Provider primitives           Module abstraction
-------------------           ------------------
myapi_server                  module "app_environment"
myapi_database        ->        myapi_server + myapi_database
myapi_network                  + myapi_network + aws_route53_record

What this unlocks for platform teams

The interesting part of a custom provider is not that it lets you call another API from Terraform. Plenty of tools can do that.

The real value is that it gives your platform a stable interface. Instead of teaching every team the details of cloud services, internal APIs, and deployment workflows, you can give them a resource model that matches how the platform actually works.

That changes the conversation from “how do we script this?” to “what is the right abstraction to expose?” Once you get that right, Terraform becomes part of your platform interface instead of just another tool around it.

Final takeaway

Building a Terraform provider is more approachable than it used to be. With the Terraform Plugin Framework, the core implementation is mostly straightforward: define a schema, translate CRUD operations into API calls, and keep Terraform state accurate.

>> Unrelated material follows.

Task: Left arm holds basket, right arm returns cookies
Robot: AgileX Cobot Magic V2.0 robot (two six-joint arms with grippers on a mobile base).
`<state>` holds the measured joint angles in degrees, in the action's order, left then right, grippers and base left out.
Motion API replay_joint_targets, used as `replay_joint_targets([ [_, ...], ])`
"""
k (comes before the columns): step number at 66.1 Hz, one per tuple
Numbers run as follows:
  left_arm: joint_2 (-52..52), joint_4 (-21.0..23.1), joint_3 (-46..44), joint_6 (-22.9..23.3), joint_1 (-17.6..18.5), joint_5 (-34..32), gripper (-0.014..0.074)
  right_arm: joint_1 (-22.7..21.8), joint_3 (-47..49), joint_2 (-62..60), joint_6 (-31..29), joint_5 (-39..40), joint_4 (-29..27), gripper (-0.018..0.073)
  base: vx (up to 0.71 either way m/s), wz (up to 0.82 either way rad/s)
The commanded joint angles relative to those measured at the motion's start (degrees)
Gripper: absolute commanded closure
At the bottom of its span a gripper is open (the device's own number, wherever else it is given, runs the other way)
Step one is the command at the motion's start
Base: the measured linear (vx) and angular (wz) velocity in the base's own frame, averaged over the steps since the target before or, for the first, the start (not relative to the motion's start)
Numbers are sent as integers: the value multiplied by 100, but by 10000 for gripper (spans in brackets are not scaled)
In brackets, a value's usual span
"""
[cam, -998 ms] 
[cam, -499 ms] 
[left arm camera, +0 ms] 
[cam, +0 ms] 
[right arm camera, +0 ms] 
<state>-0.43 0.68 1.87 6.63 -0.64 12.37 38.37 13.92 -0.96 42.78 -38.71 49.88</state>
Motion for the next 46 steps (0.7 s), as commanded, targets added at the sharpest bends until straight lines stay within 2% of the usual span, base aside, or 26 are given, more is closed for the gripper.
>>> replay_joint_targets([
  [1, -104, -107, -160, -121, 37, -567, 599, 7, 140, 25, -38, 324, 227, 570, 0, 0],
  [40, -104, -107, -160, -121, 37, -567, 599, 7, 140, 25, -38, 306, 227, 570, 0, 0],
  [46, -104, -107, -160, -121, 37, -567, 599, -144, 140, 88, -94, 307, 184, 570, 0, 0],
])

For a production provider, you will still want retries, acceptance tests with terraform-plugin-testing, generated docs with tfplugindocs, and a distribution strategy for your team. But those are hardening steps, not reasons to avoid starting.

If your team already has infrastructure workflows that live outside Terraform because “there is no provider for that,” writing one is often the cleanest way to bring that system back into the same operating model as everything else.